[Collected data]
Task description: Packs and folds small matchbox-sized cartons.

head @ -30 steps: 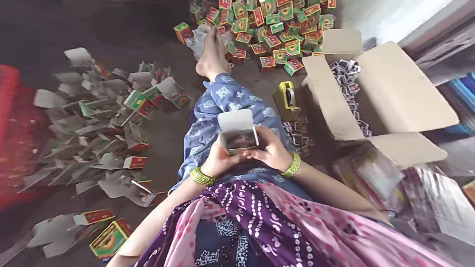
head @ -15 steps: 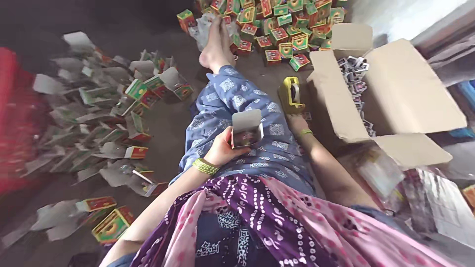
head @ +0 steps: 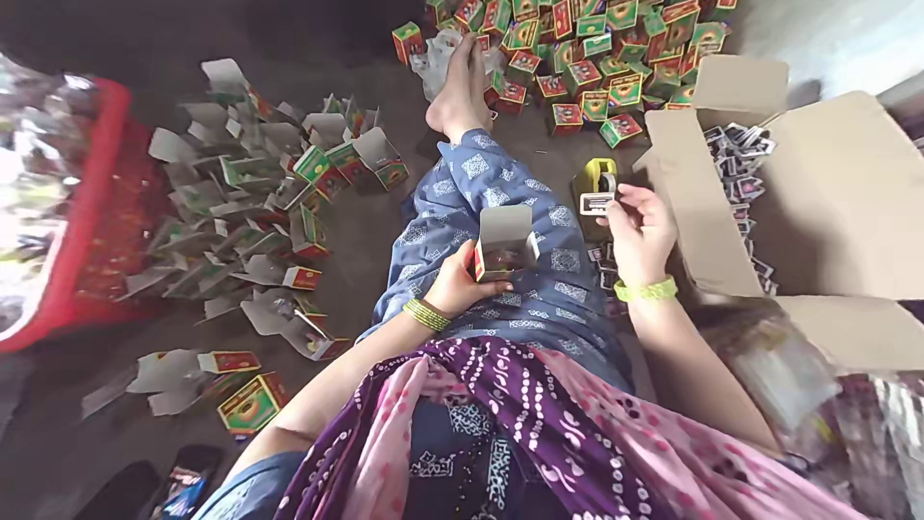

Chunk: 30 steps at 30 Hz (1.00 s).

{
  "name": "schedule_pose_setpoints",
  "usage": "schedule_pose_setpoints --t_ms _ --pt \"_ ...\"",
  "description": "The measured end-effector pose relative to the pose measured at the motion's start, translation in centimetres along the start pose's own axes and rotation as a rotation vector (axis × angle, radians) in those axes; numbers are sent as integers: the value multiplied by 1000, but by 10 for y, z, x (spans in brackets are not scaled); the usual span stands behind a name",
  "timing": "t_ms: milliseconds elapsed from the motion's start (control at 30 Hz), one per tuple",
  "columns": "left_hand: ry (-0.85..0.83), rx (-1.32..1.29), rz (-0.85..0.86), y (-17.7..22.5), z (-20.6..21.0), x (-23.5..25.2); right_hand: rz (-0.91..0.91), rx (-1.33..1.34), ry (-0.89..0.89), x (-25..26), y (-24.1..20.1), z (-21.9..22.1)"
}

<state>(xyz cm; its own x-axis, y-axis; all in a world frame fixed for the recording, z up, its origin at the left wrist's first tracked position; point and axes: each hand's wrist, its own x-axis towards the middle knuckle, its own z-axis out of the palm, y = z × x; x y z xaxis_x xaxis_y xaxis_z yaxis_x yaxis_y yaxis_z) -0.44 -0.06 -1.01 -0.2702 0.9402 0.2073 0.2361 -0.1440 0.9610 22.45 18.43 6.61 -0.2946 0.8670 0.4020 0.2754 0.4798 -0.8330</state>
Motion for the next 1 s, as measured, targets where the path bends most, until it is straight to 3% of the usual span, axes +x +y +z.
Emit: schedule_pose_setpoints --t_ms 100,167,333,533,700,800,900,1000 --pt "31 27 -15 1 3 0 -66 182 -172 -25 -72 13" --pt "52 41 -40 3 3 0 -100 178 -298 -40 -90 34" --pt "129 42 -34 6 -2 -8 -200 78 -392 -66 -87 80" --pt "57 225 -51 4 -3 -7 -324 -97 -398 -73 -83 79" --pt "11 276 -97 3 -4 -8 -524 -284 -619 -72 -81 77" --pt "-14 274 -120 1 -5 -7 -537 -404 -746 -73 -85 81" --pt "8 253 -89 2 -3 -6 -573 -420 -676 -70 -85 78" --pt "97 76 53 2 -1 -8 -555 -258 -372 -63 -76 68"
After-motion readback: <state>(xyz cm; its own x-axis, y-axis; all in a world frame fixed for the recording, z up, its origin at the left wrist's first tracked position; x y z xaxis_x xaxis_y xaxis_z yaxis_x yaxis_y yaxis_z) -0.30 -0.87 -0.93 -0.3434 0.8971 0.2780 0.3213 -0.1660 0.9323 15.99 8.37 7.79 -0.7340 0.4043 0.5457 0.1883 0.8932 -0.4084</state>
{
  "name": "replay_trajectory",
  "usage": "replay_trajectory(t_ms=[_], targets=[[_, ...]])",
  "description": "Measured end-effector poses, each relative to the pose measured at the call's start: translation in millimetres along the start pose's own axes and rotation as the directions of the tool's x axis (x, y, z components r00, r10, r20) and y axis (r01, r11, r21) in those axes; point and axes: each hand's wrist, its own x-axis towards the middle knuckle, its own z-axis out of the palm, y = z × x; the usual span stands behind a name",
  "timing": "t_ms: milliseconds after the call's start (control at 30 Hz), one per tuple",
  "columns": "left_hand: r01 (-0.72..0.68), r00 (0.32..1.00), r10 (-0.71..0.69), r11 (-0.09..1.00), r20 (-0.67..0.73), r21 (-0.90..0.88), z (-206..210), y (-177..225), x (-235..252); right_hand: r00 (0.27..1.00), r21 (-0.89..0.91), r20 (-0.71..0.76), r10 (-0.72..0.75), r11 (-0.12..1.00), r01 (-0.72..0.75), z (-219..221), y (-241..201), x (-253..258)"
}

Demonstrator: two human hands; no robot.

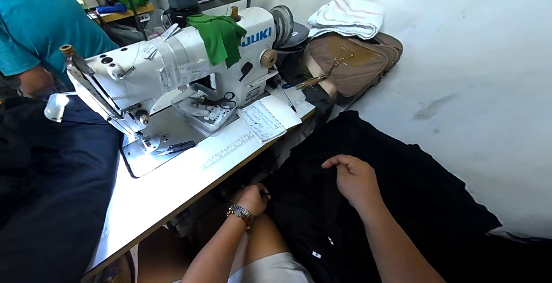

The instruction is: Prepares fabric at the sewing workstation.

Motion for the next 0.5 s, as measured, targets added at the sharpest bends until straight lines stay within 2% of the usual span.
replay_trajectory(t_ms=[200,267,333,400,500], targets=[[-0.112,0.977,0.028,0.909,-0.211,-0.401,-17,13,-12,0.996,0.001,0.082,-0.021,1.0,0.021,3,-20,-9],[-0.143,0.967,0.029,0.884,-0.253,-0.445,-27,28,-19,0.981,-0.011,0.188,-0.039,0.999,0.042,11,-25,-16],[-0.16,0.962,0.023,0.857,-0.273,-0.49,-31,45,-23,0.936,-0.086,0.351,0.005,0.996,0.027,25,-30,-24],[-0.143,0.966,-0.003,0.826,-0.259,-0.545,-35,66,-30,0.897,-0.177,0.442,0.027,0.982,0.058,46,-33,-34],[-0.162,0.964,-0.001,0.788,-0.265,-0.594,-38,83,-36,0.928,-0.202,0.369,-0.044,0.971,0.127,59,-31,-36]])
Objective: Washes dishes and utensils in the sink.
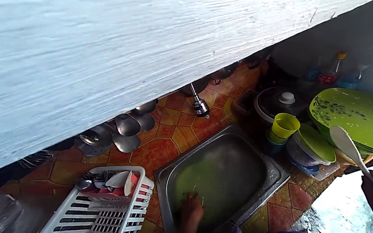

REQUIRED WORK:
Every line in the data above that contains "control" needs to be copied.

RESPONSE:
  "timing": "t_ms: milliseconds elapsed from the motion's start (control at 30 Hz), one per tuple",
  "timing": "t_ms: milliseconds after the call's start (control at 30 Hz), one per tuple",

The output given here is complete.